**What to produce**. All lines in the material below that contain "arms" should be located and copied.

**Data**.
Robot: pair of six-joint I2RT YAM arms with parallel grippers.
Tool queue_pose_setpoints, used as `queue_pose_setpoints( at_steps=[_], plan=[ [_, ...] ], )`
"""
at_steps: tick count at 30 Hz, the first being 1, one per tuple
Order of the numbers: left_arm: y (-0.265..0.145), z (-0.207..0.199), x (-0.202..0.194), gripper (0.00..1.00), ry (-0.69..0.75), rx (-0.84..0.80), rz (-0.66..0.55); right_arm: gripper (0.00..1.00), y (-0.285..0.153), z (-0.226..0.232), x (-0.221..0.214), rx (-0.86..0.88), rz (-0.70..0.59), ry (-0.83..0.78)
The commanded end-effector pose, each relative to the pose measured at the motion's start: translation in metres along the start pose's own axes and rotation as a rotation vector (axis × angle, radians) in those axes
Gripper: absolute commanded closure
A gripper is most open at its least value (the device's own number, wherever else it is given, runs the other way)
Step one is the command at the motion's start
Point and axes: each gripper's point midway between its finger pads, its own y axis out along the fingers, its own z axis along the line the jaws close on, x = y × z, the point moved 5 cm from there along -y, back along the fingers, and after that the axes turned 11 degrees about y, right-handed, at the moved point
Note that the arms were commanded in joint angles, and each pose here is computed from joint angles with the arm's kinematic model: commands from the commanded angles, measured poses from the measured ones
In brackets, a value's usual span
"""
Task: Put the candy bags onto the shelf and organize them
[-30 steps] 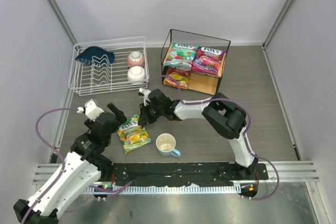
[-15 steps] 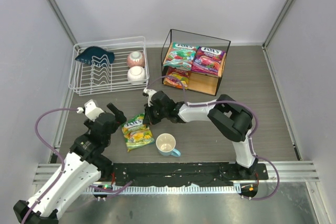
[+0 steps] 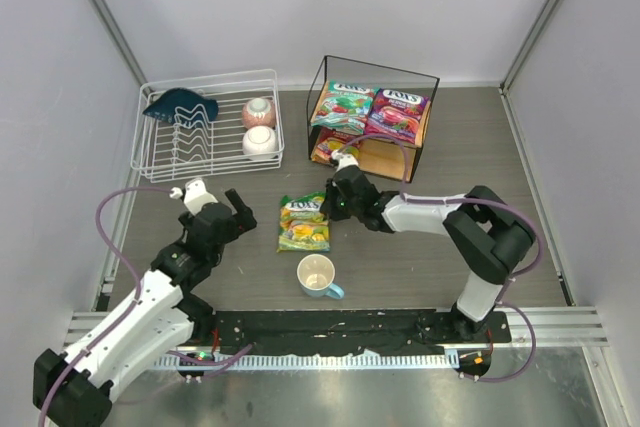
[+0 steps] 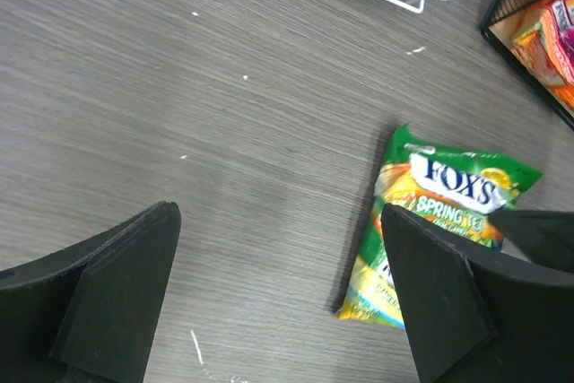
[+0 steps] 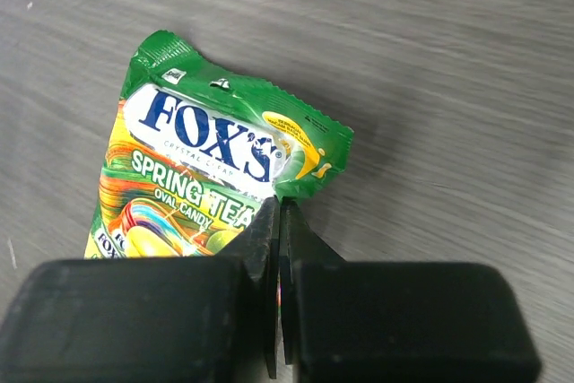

**Result of the task**.
Robot: pair of six-joint I2RT YAM arms with parallel grippers.
Note that the arms were commanded in joint angles, and each pose here is computed from joint angles with the arm's kinematic model: commands from the commanded angles, measured poses from the measured ones

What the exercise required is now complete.